Reputation: 345
If i have a string called mystring and it has stored in it: Ümeå I would like to store the non ascii characters Üå in a list.
Below is my code, and it is almost working, but the list contains hex characters (ie \xc3\xa6) rather than the correctly encoded chars :
try:
mystring.iloc[i].decode('ascii')
i+=1
except:
nonascii_string = str(mystring.iloc[i])
j=0
#now we've found the string, isolate the non ascii characters
for item in str(profile_data_nonascii_string):
try:
str(nonascii_string[j].decode('ascii'))
j+=1
except:
# PROBLEM: Need to work out how to encode back to proper UTF8 values
nonascii_chars_list.append(str(nonascii_string[j]))
j+=1
i+=1
pass
I think i need to do something like:
chr(profile_data_nonascii_string[j].encode('utf-8'))
but of course doing that only selects the first byte of my multibyte character (and hence throws an error). I am sure there is a simple solution... :-|
Upvotes: 0
Views: 1148
Reputation: 180522
You can create a mapping if the chars you want to remove and str.translate
them from the string:
In [29]: tbl = dict.fromkeys(range(128), u"")
In [30]: s = u'Ümeå'
In [31]: print(s.translate(tbl))
Üå
In pandas which you seem to be using you can use pandas.Series.str.translate.
Series.str.translate(table, deletechars=None)
Map all characters in the string through the given mapping table. Equivalent to standard str.translate(). Note that the optional argument deletechars is only valid if you are using python 2. For python 3, character deletion should be specified via the table argument.
translate
is going to be more efficient than str.join
:
In [7]: s = 'Ümeå' * 1000
In [8]: timeit ''.join([x for x in s if ord(x) > 127])
1000 loops, best of 3: 489 µs per loop
In [9]: timeit s.translate(tbl)
1000 loops, best of 3: 289 µs per loop
In [10]: s.translate(tbl) == ''.join([x for x in s if ord(x) > 127])
Out[10]: True
For pandas with python2, you need deletechars
with None:
In [2]: import pandas as pd
In [3]: raw_data = {'Name' : pd.Series(['david','åndrëw','calvin'], index=['a', 'b', 'c'])}
In [4]: df = pd.DataFrame(raw_data, columns = ['Name'])
In [5]: delete = "".join(map(chr,range(128)))

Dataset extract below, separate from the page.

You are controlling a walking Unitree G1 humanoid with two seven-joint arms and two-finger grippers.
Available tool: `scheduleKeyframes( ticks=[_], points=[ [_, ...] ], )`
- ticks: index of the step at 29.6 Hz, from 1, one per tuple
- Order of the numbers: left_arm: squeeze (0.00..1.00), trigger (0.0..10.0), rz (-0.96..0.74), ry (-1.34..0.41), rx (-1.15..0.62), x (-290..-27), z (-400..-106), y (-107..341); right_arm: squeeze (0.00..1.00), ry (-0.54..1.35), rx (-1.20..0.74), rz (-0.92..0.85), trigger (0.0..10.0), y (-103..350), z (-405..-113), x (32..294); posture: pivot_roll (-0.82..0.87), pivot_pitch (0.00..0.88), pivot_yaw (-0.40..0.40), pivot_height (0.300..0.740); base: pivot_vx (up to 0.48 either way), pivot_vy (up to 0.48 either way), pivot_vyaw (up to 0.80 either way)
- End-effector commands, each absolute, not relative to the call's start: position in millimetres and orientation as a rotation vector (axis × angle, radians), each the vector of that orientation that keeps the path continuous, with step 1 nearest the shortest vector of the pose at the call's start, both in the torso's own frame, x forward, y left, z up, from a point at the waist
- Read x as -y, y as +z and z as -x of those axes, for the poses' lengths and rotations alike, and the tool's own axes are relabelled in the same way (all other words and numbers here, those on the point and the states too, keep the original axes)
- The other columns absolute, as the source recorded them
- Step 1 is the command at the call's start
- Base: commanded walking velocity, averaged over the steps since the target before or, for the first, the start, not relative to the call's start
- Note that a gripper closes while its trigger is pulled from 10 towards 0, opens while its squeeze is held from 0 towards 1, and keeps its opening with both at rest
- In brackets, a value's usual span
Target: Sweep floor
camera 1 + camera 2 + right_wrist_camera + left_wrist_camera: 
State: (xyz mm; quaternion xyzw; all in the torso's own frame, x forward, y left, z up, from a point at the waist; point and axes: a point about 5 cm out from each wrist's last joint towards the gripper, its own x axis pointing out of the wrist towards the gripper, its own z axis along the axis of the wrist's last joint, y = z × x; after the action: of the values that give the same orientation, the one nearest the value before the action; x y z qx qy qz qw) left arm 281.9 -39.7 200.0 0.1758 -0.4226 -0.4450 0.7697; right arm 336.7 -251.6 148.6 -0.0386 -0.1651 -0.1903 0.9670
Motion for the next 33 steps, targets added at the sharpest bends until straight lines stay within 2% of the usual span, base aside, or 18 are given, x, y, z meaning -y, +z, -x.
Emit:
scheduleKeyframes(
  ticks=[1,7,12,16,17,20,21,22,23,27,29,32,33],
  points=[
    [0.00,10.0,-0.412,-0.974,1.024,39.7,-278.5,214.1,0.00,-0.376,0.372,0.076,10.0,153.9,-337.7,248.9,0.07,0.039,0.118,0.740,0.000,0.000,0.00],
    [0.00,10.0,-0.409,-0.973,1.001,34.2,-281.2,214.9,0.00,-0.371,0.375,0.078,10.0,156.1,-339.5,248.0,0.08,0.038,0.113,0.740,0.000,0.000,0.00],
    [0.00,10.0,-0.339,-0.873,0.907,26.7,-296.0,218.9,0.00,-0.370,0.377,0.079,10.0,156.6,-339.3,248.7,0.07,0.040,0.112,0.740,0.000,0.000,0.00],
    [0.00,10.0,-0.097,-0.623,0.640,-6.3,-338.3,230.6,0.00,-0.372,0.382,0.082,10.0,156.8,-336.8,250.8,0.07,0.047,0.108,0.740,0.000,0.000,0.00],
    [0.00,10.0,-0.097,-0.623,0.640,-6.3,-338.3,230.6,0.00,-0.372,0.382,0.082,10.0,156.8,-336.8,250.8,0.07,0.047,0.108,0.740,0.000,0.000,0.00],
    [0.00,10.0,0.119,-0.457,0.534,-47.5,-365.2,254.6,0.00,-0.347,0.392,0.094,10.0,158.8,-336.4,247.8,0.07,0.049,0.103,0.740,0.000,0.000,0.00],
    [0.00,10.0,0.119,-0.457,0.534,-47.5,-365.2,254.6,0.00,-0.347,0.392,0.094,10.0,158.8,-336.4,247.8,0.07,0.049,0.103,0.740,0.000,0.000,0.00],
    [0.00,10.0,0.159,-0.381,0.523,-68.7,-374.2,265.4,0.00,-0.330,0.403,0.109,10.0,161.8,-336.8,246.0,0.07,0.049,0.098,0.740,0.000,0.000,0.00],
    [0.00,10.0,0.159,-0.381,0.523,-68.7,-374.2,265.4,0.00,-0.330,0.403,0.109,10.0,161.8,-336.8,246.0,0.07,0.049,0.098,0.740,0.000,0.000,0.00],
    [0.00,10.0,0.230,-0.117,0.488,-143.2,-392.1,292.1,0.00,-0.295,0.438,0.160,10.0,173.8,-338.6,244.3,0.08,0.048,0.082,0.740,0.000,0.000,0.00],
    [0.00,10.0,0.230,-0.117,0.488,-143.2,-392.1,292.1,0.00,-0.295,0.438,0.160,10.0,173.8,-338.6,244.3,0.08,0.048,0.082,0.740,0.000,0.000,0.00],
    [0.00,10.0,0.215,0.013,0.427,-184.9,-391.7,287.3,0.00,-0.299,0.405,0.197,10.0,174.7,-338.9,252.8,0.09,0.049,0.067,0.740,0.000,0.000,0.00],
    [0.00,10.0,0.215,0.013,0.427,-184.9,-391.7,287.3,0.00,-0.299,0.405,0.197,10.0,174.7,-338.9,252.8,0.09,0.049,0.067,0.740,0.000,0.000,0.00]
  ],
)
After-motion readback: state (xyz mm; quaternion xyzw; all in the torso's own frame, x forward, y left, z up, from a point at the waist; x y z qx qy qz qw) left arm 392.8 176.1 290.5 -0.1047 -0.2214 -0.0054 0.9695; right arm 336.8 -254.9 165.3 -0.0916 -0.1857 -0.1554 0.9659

In [6]: print df['Name'].str.translate(None, delete)
a
b åë
c
Name: Name, dtype: object
For python3 using the dict works fine:
In [9]: import pandas as pd
In [10]: raw_data = {'Name' : pd.Series(['david','åndrëw','calvin'], index=['a', 'b', 'c'])}
In [11]:
In [11]: df = pd.DataFrame(raw_data, columns = ['Name'])
In [12]:
In [12]: delete = dict.fromkeys(range(128), "")
In [13]: df['Name'].str.translate(delete)
Out[13]:
a
b åë
c
Name: Name, dtype: object
The different approaches needed are documented:
Parameters:
table : dict (python 3), str or None (python 2) In python 3, table is a mapping of Unicode ordinals to Unicode ordinals, strings, or None. Unmapped characters are left untouched. Characters mapped to None are deleted. str.maketrans() is a helper function for making translation tables. In python 2, table is either a string of length 256 or None. If the table argument is None, no translation is applied and the operation simply removes the characters in deletechars. string.maketrans() is a helper function for making translation tables. deletechars : str, optional (python 2) A string of characters to delete. This argument is only valid in python 2.
Upvotes: 0
Reputation: 168866
Here is how I separated the non-ASCII chars from the string your example string:
In [7]: s=u'Ümeå'
In [8]: print s
Ümeå
In [9]: s2 = u''.join(x for x in s if ord(x) > 126)
In [10]: print s2
Üå
Or, if you prefer your answers in a list:
In [15]: s=u'Ümeå'
In [16]: print s
Ümeå
In [17]: s2 = list(x for x in s if ord(x) > 126)
In [18]: print s2[0]
Ü
In [19]: print s2[1]
å
Upvotes: 2